TASK: Copy all of the material below, line for line.

INFORMATION PROVIDED:
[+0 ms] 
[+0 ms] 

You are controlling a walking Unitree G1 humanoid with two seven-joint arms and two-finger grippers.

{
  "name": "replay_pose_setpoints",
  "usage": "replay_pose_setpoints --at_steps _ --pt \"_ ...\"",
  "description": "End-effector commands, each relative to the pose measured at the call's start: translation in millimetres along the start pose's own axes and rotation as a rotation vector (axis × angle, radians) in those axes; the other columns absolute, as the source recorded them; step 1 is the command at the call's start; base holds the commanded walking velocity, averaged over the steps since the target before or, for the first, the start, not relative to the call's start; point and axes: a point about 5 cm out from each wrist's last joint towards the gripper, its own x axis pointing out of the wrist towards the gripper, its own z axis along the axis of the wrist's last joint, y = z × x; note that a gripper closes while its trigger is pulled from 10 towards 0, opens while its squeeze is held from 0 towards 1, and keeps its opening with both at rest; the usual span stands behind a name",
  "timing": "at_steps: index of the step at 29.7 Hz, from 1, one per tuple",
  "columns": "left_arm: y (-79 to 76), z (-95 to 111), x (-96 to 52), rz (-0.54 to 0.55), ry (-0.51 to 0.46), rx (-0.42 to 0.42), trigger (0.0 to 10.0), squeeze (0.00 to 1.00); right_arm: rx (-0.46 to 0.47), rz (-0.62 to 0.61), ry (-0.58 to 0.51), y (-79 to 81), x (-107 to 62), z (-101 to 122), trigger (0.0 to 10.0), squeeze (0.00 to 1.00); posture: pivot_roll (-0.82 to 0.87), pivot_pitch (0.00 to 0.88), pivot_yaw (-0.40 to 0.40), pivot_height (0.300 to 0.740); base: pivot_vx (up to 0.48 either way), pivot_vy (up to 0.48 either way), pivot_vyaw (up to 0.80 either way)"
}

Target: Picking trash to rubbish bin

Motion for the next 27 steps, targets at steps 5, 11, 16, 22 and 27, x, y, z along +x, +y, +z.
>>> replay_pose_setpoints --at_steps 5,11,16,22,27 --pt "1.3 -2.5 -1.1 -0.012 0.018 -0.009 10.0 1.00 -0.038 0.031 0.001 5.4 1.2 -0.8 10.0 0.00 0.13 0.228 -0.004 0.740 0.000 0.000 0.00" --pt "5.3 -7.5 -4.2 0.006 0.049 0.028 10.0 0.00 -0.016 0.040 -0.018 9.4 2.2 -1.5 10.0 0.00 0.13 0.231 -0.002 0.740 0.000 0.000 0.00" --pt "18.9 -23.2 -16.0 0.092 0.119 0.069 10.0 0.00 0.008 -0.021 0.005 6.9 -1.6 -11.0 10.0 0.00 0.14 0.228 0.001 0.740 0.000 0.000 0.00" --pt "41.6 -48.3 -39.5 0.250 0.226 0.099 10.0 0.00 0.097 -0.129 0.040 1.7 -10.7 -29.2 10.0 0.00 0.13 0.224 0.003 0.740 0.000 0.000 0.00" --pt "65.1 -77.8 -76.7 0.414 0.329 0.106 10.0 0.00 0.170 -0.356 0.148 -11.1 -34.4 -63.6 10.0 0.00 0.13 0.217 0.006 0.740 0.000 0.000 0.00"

RESPONSE TO THE EXERCISE:
[+0 ms] 
[+0 ms] 

You are controlling a walking Unitree G1 humanoid with two seven-joint arms and two-finger grippers.

{
  "name": "replay_pose_setpoints",
  "usage": "replay_pose_setpoints --at_steps _ --pt \"_ ...\"",
  "description": "End-effector commands, each relative to the pose measured at the call's start: translation in millimetres along the start pose's own axes and rotation as a rotation vector (axis × angle, radians) in those axes; the other columns absolute, as the source recorded them; step 1 is the command at the call's start; base holds the commanded walking velocity, averaged over the steps since the target before or, for the first, the start, not relative to the call's start; point and axes: a point about 5 cm out from each wrist's last joint towards the gripper, its own x axis pointing out of the wrist towards the gripper, its own z axis along the axis of the wrist's last joint, y = z × x; note that a gripper closes while its trigger is pulled from 10 towards 0, opens while its squeeze is held from 0 towards 1, and keeps its opening with both at rest; the usual span stands behind a name",
  "timing": "at_steps: index of the step at 29.7 Hz, from 1, one per tuple",
  "columns": "left_arm: y (-79 to 76), z (-95 to 111), x (-96 to 52), rz (-0.54 to 0.55), ry (-0.51 to 0.46), rx (-0.42 to 0.42), trigger (0.0 to 10.0), squeeze (0.00 to 1.00); right_arm: rx (-0.46 to 0.47), rz (-0.62 to 0.61), ry (-0.58 to 0.51), y (-79 to 81), x (-107 to 62), z (-101 to 122), trigger (0.0 to 10.0), squeeze (0.00 to 1.00); posture: pivot_roll (-0.82 to 0.87), pivot_pitch (0.00 to 0.88), pivot_yaw (-0.40 to 0.40), pivot_height (0.300 to 0.740); base: pivot_vx (up to 0.48 either way), pivot_vy (up to 0.48 either way), pivot_vyaw (up to 0.80 either way)"
}

Target: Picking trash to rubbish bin

Motion for the next 27 steps, targets at steps 5, 11, 16, 22 and 27, x, y, z along +x, +y, +z.
>>> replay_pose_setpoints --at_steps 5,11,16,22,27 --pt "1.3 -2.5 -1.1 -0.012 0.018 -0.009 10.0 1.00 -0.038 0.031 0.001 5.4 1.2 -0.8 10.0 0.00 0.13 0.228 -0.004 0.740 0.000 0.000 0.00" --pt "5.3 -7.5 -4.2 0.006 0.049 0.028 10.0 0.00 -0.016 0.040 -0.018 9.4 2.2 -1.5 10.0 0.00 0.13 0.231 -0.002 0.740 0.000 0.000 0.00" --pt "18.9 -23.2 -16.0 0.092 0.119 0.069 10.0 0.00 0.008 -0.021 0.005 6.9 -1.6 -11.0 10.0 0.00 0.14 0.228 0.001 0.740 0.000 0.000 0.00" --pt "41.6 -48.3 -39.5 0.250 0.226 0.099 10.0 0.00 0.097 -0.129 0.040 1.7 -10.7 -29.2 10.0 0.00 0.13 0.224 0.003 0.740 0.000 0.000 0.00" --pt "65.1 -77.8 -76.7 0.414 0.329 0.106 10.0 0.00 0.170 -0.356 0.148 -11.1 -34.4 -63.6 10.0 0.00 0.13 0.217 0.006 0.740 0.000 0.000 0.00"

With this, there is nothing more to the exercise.